I think he's got a point about , as ever, punishing the legit buyers with project ten dollar in terms of registering, access codes, online activation and the like, so here's an idea.

The game, when installed, calls back to the main server, if it's within 1 or 2 (or 3 or whatever) months of the release date, everything is immediately unlocked for free. No messing about.

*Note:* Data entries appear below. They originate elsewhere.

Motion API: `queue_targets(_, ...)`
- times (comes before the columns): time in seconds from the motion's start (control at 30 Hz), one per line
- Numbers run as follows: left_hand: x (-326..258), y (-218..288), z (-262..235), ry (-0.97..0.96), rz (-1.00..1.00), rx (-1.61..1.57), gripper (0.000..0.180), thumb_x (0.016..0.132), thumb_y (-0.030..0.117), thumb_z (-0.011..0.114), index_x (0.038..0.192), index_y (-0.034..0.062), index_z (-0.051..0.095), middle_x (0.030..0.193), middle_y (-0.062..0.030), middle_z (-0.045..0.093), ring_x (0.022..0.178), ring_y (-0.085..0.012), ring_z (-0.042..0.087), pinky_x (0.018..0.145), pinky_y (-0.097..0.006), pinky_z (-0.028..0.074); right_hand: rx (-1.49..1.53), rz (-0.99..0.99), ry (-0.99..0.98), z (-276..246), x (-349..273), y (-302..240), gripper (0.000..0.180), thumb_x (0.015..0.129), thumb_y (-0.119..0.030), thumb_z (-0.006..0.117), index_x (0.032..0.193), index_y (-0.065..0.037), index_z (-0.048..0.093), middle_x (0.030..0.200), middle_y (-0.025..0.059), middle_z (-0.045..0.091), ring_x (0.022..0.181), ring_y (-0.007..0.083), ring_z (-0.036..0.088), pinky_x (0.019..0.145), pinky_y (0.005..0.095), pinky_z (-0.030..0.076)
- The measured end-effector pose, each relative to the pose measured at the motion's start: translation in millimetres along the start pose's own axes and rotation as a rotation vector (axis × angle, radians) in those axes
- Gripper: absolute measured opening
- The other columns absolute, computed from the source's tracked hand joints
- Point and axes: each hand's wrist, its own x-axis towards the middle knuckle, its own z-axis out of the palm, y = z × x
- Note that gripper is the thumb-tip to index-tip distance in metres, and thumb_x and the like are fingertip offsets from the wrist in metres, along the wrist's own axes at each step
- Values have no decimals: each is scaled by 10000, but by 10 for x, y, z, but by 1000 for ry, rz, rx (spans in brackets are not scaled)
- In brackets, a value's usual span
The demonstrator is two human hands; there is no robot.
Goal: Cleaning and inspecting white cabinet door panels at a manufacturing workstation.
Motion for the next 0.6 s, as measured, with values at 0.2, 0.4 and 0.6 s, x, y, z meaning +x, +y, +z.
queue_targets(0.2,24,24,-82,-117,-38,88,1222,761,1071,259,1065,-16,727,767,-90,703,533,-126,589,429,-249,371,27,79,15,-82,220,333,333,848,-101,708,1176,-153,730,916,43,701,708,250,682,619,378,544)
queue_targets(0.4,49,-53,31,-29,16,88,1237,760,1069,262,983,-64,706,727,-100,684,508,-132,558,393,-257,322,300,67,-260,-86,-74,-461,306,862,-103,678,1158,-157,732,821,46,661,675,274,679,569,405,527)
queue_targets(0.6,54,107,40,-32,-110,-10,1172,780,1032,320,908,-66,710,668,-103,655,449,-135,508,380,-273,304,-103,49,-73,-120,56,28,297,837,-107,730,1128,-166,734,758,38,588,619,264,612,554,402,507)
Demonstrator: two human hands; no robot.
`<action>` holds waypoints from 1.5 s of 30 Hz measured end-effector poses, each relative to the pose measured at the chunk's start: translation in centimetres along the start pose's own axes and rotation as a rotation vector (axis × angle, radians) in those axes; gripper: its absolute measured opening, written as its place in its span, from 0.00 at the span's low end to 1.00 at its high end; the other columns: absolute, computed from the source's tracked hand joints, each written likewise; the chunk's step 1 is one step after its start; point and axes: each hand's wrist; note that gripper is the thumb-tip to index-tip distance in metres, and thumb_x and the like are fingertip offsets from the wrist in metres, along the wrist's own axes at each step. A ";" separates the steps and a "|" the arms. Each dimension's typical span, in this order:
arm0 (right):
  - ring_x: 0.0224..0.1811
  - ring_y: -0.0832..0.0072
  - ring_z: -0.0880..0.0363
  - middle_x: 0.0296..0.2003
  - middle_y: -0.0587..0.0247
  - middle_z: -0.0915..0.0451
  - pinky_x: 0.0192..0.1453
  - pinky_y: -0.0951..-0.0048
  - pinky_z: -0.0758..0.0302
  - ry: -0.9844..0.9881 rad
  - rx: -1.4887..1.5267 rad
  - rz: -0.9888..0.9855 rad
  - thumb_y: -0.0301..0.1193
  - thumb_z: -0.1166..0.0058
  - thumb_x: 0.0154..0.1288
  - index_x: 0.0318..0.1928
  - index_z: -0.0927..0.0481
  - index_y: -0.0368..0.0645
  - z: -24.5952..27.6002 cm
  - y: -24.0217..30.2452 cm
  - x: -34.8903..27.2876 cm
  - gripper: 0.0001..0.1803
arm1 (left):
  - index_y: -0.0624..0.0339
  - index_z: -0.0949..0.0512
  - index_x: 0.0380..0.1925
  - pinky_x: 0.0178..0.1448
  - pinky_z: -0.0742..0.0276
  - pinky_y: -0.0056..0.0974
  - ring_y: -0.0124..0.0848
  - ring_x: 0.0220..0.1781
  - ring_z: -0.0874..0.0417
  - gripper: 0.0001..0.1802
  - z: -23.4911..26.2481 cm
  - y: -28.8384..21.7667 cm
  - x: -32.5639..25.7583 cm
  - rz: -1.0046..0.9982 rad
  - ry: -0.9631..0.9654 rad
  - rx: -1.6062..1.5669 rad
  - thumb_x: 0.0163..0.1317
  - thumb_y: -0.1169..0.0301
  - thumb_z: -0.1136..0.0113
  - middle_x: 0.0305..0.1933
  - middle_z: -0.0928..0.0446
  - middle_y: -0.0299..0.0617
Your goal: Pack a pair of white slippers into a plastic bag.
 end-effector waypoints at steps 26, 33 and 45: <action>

After that, the whole ten dollar activation thing comes into it.

The problem with it is, there's a huge audience of the game buying public who aren't even gamers, never mind savvy, Escapist reading gamers, who won't KNOW that there's a catch to buying preowned and that they're buying a gift that'll cost the birthday boy ten bucks to play.

If they want to cut down on preowned sales, they need a big red banner across the game box stating 'WARNING - IF PREOWNED THIS GAME WILL COST $10 EXTRA TO PLAY WHEN INSTALLED', because Gamestop sure ain't gonna advertise the fact, and I doubt they'll reduce their prices by $10 until they're forced to.

Gamestop can't really be blamed for it either, $10 profit on a brand new game, or take in old games from customers, file the disc and wait, then resell it for about $30 profit, it's not a tricky financial decision.

The games industry really do need to find a way to either make new games a better deal for the consumer (hint - make Steam style games cheaper than the boxed version, you idiots, it costs almost nothing to distribute and we CAN'T resell them), or just accept that it happens, like piracy, and just take the profits you're already making.

Maybe the next wave of consoles will come with a 1 or 2 TB hard drive as standard, and make them easily swappable, opening the way for a Steam style store from Nintendo, Sony and MS, selling ALL console games direct thru the internet straight to the console, leaving Gamestop trying to sell their last 50,000 copies of FIFA 07 and Madden 06 for a dollar each.